28 gennaio 2019
Il Castello e il borgo di Masino sorgono su una collina nel cuore della barriera morenica della Serra d'Ivrea, un arco prealpino formato dai sedimenti risalenti al penultimo episodio glaciale. Questa naturale conformazione caratterizzata da depositi fluvioglaciali e fluviolacustri alla base delle alture, ha fatto sì che sia al Castello sia nelle abitazioni del borgo sia sempre stato possibile sfruttare l'acqua di falda e l'acqua delle risorgive naturali presenti nel sottosuolo.
A testimonianza di questa ricchezza di acque sotterranee nel borgo sono presenti numerosi pozzi, ma è proprio il Castello a ospitare quello più profondo, posto nelle cantine e profondo circa 100 metri, oggi asciutto e chiuso da una grata. Oltre a questo, nel borgo esistono altri tre pozzi esterni, profondi tra i dieci e i trenta metri.
Grazie alle ricerche nell'archivio storico della famiglia Valperga sappiamo che la marchesa Vittoria, l'ultima ad abitare la residenza insieme al figlio Luigi Valperga di Masino fece analizzare l'acqua di falda che tuttavia risultò non potabile. Per questo la famiglia, negli ultimi anni in cui ha abitato al Castello, ha sempre utilizzato oltre al pozzo una sorgente, ora asciutta, posta sul versante sotto all'ingresso del Castello verso Caravino, e recuperato l'acqua piovana in una vasca di raccolta posta sulla Torre della Specola, la più alta del Castello, che per ricaduta alimentava tutti i servizi.
A testimonianza dell'attività di raccolta dell'acqua piovana, nel Castello è attualmente presente un complesso sistema di cisterne sotterranee in mattoni, interconnesse tra loro e di vasche esterne che raccolgono le acque meteoriche, in parte utilizzate ancora oggi. Ne sono un esempio le due vasche nel Giardino dei Cipressi, la cui presenza era già documentata nel Settecento. Una di esse raccoglie l'acqua piovana e viene usata oggi come riserva idrica antincendio e a scopo irriguo.

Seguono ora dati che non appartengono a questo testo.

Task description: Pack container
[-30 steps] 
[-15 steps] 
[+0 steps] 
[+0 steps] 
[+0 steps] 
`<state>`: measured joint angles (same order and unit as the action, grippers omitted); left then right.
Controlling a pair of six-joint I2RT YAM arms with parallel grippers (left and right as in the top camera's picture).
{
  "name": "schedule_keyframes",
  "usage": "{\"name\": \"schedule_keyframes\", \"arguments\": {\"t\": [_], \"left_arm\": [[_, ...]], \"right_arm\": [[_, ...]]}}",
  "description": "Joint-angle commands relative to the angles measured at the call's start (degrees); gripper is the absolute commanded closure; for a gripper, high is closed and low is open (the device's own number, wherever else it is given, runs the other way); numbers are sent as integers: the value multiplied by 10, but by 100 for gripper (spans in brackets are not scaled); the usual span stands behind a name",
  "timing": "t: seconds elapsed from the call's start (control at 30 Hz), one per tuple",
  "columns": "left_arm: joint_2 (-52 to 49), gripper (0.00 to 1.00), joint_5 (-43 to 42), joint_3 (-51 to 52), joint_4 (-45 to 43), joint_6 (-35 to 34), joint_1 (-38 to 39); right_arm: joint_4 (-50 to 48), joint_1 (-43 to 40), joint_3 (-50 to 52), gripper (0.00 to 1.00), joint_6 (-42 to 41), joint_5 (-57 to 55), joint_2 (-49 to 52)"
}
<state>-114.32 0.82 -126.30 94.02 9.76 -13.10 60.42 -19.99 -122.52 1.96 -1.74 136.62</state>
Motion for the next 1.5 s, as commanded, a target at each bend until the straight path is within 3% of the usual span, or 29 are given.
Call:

L'acqua in eccesso di questa vasca si riversa in un'ulteriore bacino posto all'interno del Parco, che a sua volta alimenta un laghetto naturale ai piedi del prato. Il convogliamento di queste acque è regimentato da un sistema di canaline e condotti interrati, che sono stati recuperati durante i lavori di restauro del Parco attuati dal FAI negli anni Novanta.
Ma l'acqua non finisce qui il suo percorso: a pochi metri dal Parco è situata una "bosa", ossia una risorgiva naturale. Si tratta di una delle poche zone umide sopravvissute naturalmente. Un tempo numerose, le "bose" erano utilizzate come riserva idrica a scopo irriguo, ma data la natura molto delicata di questi ambienti sensibili all'inquinamento e a fenomeno dell'eutrofizzazione, cioè all'eccessivo accrescimento di organismi vegetali quali le alghe microscopiche, oggi le "bose" sono state inserite dalla Comunità Europea nell'elenco degli habitat prioritari meritevoli di conservazione. La zona umida della "bosa" di Masino, la cui sopravvivenza dipende principalmente dalla limitata antropizzazione del luogo e dalle acque provenienti dal "pratone" del parco di Masino, è costituita da un pozza con presenza variabile di acqua.
Le sponde del corpo lacustre sono caratterizzate da un'alternanza di tratti boscosi, erbosi e da un canneto costituito da grossi cespi di cannuccia di palude. Dato il valore del luogo, il Comune di Caravino intende recuperare quest'area naturalistica, molto amata dalla popolazione locale, che diventerà una tappa fondamentale di un nuovo percorso campestre intorno al Castello e nel Borgo, creato per illustrarne la vita e la storia.
Il progetto del FAI è finalizzato a recuperare altre dodici cisterne interrate. Inoltre, per aumentare l'efficienza del sistema idrico, si prevede di collegare tutte le cisterne e recuperare l'intero sistema di raccolta dell'acqua da utilizzare a fini irrigui.
A lavori ultimati si stima che saranno a disposizione circa 450.000 litri d'acqua, vale a dire 450 metricubi, che andranno ad integrare il sistema idrico esistente, in modo tale da evitare una eccessiva dipendenza dalla stagionalità e dalla quantità di precipitazioni.